Below are some pointers and insights from the papers that we covered in the recently concluded seminar on Code-mixing in NLP and Speech. During the seminar we covered 6 papers, two each from NLP, Speech Synthesis and Speech Recognition.

Session-1 (NLP)

Paper: GLUECoS : An Evaluation Benchmark for Code-Switched NLP
Presenter: Shashank Shailabh

The main idea of GLUECoS is to introduce a benchmark evaluation task set for code-switched NLP. It is inspired from GLUE (Generalized Language Evaluation Benchmark) and covers tasks such as Language Identification (LID), Part-Of-Speech (POS) Tagging, Named Entity Recognition (NER), Question & Answering (QA), Natural Language Inference (NLI) and sentiment analysis (SENT). and also introduces benchmark code-mixed datasets. The language pairs that this benchmark covers in English-Spanish and English-Hindi code-mixed datasets. The paper also introduces several Metrics, most of which are covered in the previous blog on Metrics for Code-switching.

To arrive at a baseline performance, several cross-lingual word embeddings models such as MUSE (supervised and unsupervised embeddings), BiCVM, Biskip and GCM embeddings are used. For supervised cross-lingual embeddings one requires a parallel mono-lingual corpus of the two languages such that each sentence in one language maps as close as possible to the parallel sentence in the other language. In the unsupervised setting an adversarial loss is used to train cross-lingual embeddings. The other model that is used for the baseline is multilingual models (mBERT). This model is simply trained on monolingual data from each language, and has no explicit loss to map the embedding of the same words from both languages to the same point. Another fine-tuned version of mBert is used which is fine-tuned on synthetically generated code-switched data. Interestingly the mBert model performs better as compared the cross-lingual embeddings and fine-tuning on synthetic data further improves performance.

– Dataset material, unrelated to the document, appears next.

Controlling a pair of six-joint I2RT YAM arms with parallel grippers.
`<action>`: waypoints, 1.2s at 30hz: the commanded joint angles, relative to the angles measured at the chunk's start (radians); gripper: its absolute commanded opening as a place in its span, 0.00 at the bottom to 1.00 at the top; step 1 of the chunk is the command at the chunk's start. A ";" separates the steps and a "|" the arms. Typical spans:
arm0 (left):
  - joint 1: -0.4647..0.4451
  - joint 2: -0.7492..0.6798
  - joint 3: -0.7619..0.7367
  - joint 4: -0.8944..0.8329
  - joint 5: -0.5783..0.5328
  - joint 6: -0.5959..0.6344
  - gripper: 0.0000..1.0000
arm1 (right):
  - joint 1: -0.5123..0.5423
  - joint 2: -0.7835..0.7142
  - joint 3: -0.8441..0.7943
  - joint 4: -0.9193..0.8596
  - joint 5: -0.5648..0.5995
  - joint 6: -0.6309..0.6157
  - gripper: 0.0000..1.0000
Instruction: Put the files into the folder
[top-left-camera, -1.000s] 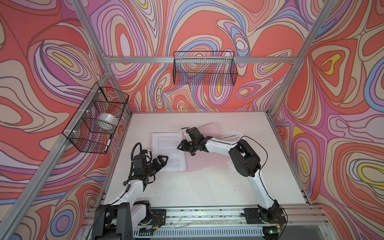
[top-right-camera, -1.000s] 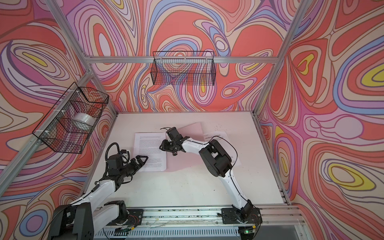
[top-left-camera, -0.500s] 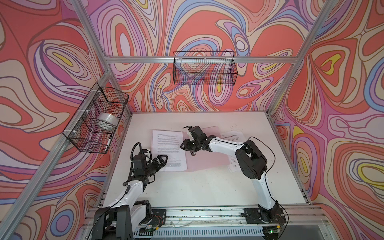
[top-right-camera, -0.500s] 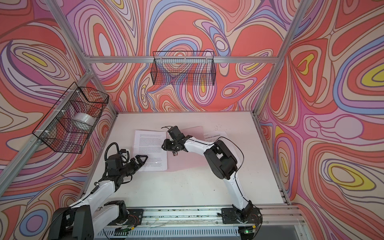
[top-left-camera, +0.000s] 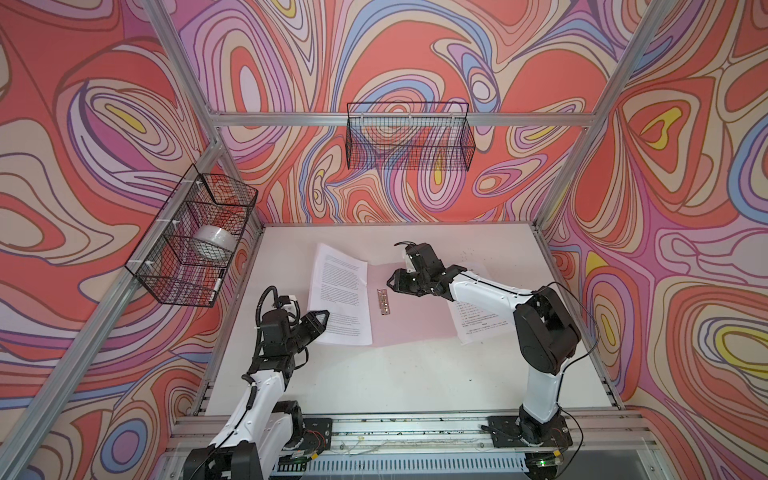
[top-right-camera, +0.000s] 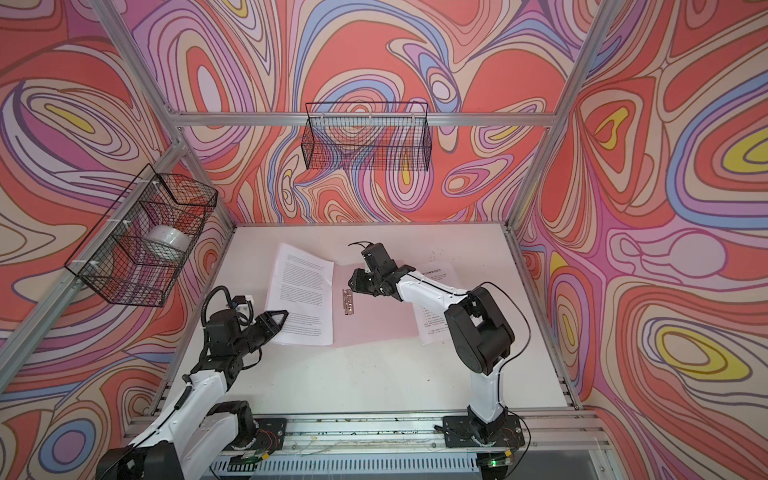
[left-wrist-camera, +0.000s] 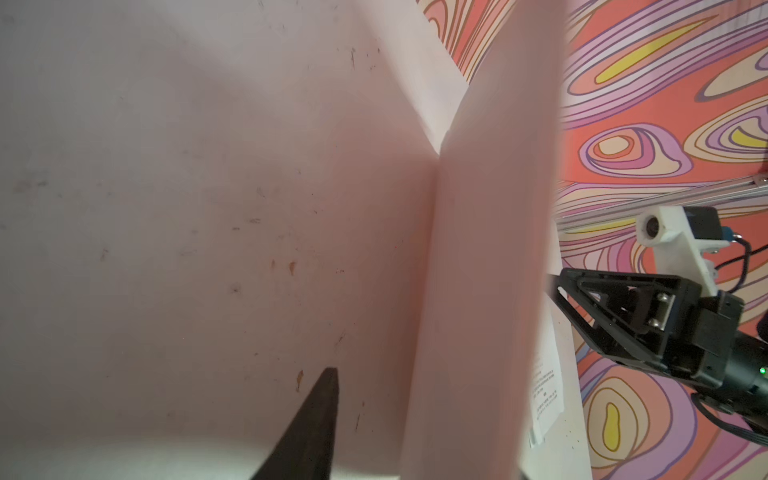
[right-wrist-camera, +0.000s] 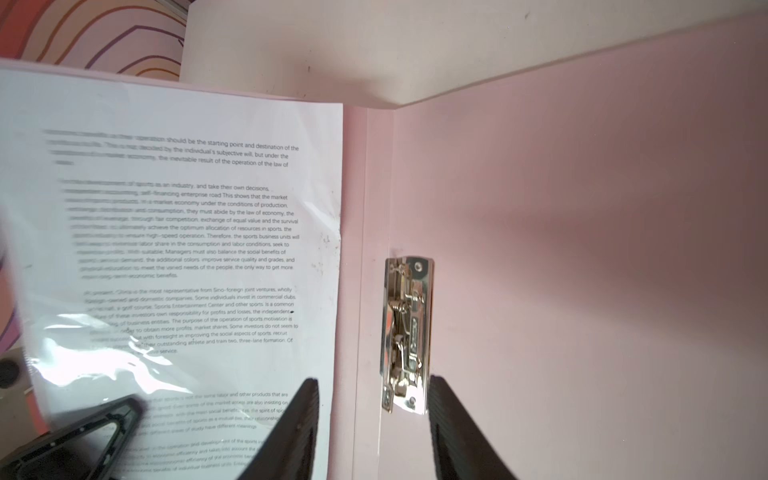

Session-2 (Speech Synthesis)

Paper: Building Multilingual End-to-End Speech Synthesisers for Indian Languages
Presenter: Swaraj

The goal of the paper is to build a Multilingual TTS for Indic languages in a low data resource setting. The paper discusses ways of assimilating inputs from different indian scripts both at the level of characters and phonemes, into a common input set. This leverages the similarities in phonemes and the structure of Indian languages which fall in the Abjad class of languages where vowels are diacritics.

For phonemes, it looks at 2 approaches : a transliteration approach using the unified parser and the common label set; and another approach that considers a 1:1 phoneme map between the different languages. At character level they present the MLCM character set that is 68 characters in total and combines 8 indic scripts. Since vowels are a major component in indic languages, they consider approaches where the vowel and vowel modifier are mapped to the same and different input token. For modelling they use tacotron-2 and compare the impact of various input tokens on performance for monolingual and multilingual settings. The primary take away from the discussion were the different ways of combining and varying the input representations for training an Indic language TTS.

Session - 3 (NLP)

Paper: BERTologiCoMix, How does Code-Mixing interact with Multilingual BERT?
Presenter: Jaivarsan B

This paper addresses the impact (on code-mixed tasks) of fine-tuning with different types of code-mixed data and outlines the changes to mBERT’s attention heads during such fine-tuning. Code-mixing can be treated as a domain adaptation problem, but in this particular context it is to adapt at the grammatical level, not purely at the vocabulary level or style level. For sake of empirical study they evaluate two different language pairs, English-Spanish (enes), English-Hindi (enhi) with the extra three different varieties on them. Those three varieties are namely: randomly-ordered CM (l-CM), grammatically appropriate CM (g-cm) and real-world CM (r-CM), so in total we have 2 lang pairs \(\times\) 3 varieties = 6 possible fine-tuning datasets on mBERT against the plain mBERT.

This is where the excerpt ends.